Exercise details: The data that follows should be copied out exactly.

Recorded data:
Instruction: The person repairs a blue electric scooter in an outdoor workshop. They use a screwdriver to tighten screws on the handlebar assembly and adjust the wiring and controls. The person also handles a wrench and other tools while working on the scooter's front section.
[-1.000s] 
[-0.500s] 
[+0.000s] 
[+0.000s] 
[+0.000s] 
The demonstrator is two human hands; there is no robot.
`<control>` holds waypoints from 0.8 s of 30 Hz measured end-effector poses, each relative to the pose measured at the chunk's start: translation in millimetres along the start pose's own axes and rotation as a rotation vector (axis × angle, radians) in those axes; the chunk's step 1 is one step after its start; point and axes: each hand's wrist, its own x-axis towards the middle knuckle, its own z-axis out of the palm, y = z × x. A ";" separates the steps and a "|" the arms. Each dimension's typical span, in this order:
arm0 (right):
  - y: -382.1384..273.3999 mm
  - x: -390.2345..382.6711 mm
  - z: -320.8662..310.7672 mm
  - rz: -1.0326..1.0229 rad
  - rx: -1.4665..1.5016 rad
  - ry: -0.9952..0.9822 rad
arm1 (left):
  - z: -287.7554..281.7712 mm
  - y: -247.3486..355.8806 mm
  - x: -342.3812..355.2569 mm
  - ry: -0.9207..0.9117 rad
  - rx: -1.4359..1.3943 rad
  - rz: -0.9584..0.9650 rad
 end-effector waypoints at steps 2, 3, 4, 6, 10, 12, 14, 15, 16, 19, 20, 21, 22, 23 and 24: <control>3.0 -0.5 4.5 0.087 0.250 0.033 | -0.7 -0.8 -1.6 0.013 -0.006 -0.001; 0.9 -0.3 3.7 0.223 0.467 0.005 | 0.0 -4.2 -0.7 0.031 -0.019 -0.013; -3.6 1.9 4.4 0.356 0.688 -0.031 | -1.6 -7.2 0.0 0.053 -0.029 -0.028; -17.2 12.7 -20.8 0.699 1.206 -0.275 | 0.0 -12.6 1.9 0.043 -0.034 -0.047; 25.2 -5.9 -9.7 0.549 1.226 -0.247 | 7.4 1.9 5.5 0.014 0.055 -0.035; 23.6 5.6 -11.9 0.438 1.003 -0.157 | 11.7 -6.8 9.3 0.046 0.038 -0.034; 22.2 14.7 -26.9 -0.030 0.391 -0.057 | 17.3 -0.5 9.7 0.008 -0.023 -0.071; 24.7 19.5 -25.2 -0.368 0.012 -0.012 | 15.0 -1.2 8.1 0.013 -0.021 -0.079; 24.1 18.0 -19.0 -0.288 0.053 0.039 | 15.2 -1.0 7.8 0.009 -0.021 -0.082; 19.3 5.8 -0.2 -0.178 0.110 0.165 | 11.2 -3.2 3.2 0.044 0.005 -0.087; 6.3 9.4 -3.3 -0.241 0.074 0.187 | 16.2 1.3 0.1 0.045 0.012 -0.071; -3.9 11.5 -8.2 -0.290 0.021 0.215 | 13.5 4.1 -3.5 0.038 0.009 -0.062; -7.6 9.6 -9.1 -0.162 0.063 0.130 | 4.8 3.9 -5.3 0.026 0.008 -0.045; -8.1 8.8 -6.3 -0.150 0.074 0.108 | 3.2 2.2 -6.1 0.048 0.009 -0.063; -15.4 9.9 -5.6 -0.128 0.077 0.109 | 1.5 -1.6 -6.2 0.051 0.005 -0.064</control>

Worked solution:
Instruction: The person repairs a blue electric scooter in an outdoor workshop. They use a screwdriver to tighten screws on the handlebar assembly and adjust the wiring and controls. The person also handles a wrench and other tools while working on the scooter's front section.
[-1.000s] 
[-0.500s] 
[+0.000s] 
[+0.000s] 
[+0.000s] 
The demonstrator is two human hands; there is no robot.
`<control>` holds waypoints from 0.8 s of 30 Hz measured end-effector poses, each relative to the pose measured at the chunk's start: translation in millimetres along the start pose's own axes and rotation as a rotation vector (axis × angle, radians) in those axes; the chunk's step 1 is one step after its start; point and axes: each hand's wrist, its own x-axis towards the middle knuckle, its own z-axis out of the palm, y = z × x. A ";" separates the steps and a "|" the arms. Each dimension's typical span, in this order:
arm0 (right):
  - y: -382.1384..273.3999 mm
  - x: -390.2345..382.6711 mm
  - z: -320.8662..310.7672 mm
  - rz: -1.0326..1.0229 rad
  - rx: -1.4665..1.5016 rad
  - ry: -0.9952..0.9822 rad
arm1 (left):
  - z: -287.7554..281.7712 mm
  - y: -247.3486..355.8806 mm
  - x: -342.3812..355.2569 mm
  - ry: -0.9207..0.9117 rad
  - rx: -1.4359..1.3943 rad
  - rz: -0.9584..0.9650 rad
 end-effector waypoints at steps 2, 3, 4, 6, 10, 12, 14, 15, 16, 19, 20, 21, 22, 23 and 24: <control>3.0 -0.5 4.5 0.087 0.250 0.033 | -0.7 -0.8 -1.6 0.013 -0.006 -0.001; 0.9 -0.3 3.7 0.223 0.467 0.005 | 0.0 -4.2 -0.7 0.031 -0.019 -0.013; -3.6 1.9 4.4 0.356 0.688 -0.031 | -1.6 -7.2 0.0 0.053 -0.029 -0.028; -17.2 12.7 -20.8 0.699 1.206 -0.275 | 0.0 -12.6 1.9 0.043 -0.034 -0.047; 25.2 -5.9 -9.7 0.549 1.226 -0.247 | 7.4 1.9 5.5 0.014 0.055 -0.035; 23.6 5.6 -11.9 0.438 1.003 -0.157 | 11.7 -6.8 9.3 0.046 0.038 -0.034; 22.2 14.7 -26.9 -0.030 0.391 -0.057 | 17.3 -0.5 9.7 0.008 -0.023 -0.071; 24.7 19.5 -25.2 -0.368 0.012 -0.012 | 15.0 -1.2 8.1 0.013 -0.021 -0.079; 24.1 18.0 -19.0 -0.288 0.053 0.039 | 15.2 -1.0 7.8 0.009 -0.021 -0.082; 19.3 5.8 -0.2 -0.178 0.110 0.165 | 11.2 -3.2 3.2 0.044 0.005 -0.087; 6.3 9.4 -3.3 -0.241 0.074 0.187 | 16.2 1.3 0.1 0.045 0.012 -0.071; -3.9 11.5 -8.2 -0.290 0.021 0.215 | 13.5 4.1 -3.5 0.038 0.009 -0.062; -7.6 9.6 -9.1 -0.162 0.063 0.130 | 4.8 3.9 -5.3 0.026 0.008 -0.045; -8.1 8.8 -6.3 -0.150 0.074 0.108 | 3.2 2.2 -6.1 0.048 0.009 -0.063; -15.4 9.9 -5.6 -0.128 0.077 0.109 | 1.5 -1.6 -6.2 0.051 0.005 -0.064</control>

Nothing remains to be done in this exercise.